=== Your instructions ===
In this exercise, reproduce all the entries that follow exactly.

Stored items:
§
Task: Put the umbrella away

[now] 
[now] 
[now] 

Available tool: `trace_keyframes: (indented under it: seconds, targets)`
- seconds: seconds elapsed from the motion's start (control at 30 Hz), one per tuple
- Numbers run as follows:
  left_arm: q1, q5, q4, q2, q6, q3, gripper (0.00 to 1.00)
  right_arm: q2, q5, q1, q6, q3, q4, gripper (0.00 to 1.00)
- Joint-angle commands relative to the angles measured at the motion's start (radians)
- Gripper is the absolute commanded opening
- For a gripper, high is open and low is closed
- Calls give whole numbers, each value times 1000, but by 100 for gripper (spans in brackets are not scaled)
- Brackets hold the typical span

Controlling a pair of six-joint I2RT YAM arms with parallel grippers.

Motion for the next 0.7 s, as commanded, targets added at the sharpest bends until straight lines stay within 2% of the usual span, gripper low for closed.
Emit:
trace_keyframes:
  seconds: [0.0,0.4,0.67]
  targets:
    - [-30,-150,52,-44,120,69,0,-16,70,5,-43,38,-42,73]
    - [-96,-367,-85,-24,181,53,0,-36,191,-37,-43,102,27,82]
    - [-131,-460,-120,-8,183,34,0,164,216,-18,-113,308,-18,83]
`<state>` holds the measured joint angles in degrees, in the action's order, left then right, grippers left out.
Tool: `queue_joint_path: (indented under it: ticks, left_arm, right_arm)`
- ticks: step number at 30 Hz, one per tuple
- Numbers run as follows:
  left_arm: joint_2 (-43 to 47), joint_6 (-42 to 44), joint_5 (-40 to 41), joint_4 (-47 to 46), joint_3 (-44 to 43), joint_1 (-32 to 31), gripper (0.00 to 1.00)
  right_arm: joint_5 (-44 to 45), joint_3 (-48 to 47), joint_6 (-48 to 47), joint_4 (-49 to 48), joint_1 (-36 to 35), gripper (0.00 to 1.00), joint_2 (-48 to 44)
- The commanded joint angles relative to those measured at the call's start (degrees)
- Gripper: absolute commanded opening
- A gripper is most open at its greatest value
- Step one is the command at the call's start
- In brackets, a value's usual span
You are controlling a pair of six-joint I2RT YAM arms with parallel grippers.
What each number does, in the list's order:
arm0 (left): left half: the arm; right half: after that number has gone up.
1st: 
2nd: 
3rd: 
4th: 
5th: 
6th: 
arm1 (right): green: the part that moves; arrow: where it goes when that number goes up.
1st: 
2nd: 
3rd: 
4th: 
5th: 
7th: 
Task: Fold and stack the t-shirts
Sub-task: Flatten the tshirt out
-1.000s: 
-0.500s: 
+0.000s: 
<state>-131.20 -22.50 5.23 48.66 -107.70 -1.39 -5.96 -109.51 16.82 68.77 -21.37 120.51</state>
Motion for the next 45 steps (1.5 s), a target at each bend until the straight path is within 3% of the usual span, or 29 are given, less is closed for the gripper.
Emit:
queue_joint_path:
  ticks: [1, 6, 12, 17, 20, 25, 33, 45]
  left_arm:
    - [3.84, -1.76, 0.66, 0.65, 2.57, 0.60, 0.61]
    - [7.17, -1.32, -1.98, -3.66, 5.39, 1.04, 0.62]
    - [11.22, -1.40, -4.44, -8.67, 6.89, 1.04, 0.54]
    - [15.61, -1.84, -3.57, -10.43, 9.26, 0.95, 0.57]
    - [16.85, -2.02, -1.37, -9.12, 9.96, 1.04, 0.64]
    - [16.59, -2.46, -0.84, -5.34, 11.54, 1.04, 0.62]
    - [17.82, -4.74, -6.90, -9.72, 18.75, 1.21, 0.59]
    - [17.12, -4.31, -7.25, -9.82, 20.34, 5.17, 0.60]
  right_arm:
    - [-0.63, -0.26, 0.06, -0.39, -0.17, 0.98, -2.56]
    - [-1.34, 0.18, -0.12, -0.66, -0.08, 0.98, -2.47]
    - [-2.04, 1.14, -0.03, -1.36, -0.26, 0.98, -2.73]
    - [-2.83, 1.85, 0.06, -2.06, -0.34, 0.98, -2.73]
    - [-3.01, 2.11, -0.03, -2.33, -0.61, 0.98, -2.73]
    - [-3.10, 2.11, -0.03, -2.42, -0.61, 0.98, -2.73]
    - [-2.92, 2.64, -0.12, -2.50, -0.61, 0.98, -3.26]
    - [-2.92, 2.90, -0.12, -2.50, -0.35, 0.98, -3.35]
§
=== Response area ===
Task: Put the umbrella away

[now] 
[now] 
[now] 

Available tool: `trace_keyframes: (indented under it: seconds, targets)`
- seconds: seconds elapsed from the motion's start (control at 30 Hz), one per tuple
- Numbers run as follows:
  left_arm: q1, q5, q4, q2, q6, q3, gripper (0.00 to 1.00)
  right_arm: q2, q5, q1, q6, q3, q4, gripper (0.00 to 1.00)
- Joint-angle commands relative to the angles measured at the motion's start (radians)
- Gripper is the absolute commanded opening
- For a gripper, high is open and low is closed
- Calls give whole numbers, each value times 1000, but by 100 for gripper (spans in brackets are not scaled)
- Brackets hold the typical span

Controlling a pair of six-joint I2RT YAM arms with parallel grippers.

Motion for the next 0.7 s, as commanded, targets added at the sharpest bends until straight lines stay within 2% of the usual span, gripper low for closed.
Emit:
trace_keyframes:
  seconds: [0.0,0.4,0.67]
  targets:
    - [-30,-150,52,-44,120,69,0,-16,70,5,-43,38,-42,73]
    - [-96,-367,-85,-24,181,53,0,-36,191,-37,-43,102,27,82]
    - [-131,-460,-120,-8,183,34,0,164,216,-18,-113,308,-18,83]
`<state>` holds the measured joint angles in degrees, in the action's order, left then right, grippers left out.
Tool: `queue_joint_path: (indented under it: ticks, left_arm, right_arm)`
- ticks: step number at 30 Hz, one per tuple
- Numbers run as follows:
  left_arm: joint_2 (-43 to 47), joint_6 (-42 to 44), joint_5 (-40 to 41), joint_4 (-47 to 46), joint_3 (-44 to 43), joint_1 (-32 to 31), gripper (0.00 to 1.00)
  right_arm: joint_5 (-44 to 45), joint_3 (-48 to 47), joint_6 (-48 to 47), joint_4 (-49 to 48), joint_1 (-36 to 35), gripper (0.00 to 1.00), joint_2 (-48 to 44)
- The commanded joint angles relative to those measured at the call's start (degrees)
- Gripper: absolute commanded opening
- A gripper is most open at its greatest value
- Step one is the command at the call's start
- In brackets, a value's usual span
You are controlling a pair of six-joint I2RT YAM arms with parallel grippers.
What each number does, in the list's order:
arm0 (left): left half: the arm; right half: after that number has gone up.
1st: 
2nd: 
3rd: 
4th: 
5th: 
6th: 
arm1 (right): green: the part that moves; arrow: where it goes when that number goes up.
1st: 
2nd: 
3rd: 
4th: 
5th: 
7th: 
Task: Fold and stack the t-shirts
Sub-task: Flatten the tshirt out
-1.000s: 
-0.500s: 
+0.000s: 
<state>-131.20 -22.50 5.23 48.66 -107.70 -1.39 -5.96 -109.51 16.82 68.77 -21.37 120.51</state>
Motion for the next 45 steps (1.5 s), a target at each bend until the straight path is within 3% of the usual span, or 29 are given, less is closed for the gripper.
Emit:
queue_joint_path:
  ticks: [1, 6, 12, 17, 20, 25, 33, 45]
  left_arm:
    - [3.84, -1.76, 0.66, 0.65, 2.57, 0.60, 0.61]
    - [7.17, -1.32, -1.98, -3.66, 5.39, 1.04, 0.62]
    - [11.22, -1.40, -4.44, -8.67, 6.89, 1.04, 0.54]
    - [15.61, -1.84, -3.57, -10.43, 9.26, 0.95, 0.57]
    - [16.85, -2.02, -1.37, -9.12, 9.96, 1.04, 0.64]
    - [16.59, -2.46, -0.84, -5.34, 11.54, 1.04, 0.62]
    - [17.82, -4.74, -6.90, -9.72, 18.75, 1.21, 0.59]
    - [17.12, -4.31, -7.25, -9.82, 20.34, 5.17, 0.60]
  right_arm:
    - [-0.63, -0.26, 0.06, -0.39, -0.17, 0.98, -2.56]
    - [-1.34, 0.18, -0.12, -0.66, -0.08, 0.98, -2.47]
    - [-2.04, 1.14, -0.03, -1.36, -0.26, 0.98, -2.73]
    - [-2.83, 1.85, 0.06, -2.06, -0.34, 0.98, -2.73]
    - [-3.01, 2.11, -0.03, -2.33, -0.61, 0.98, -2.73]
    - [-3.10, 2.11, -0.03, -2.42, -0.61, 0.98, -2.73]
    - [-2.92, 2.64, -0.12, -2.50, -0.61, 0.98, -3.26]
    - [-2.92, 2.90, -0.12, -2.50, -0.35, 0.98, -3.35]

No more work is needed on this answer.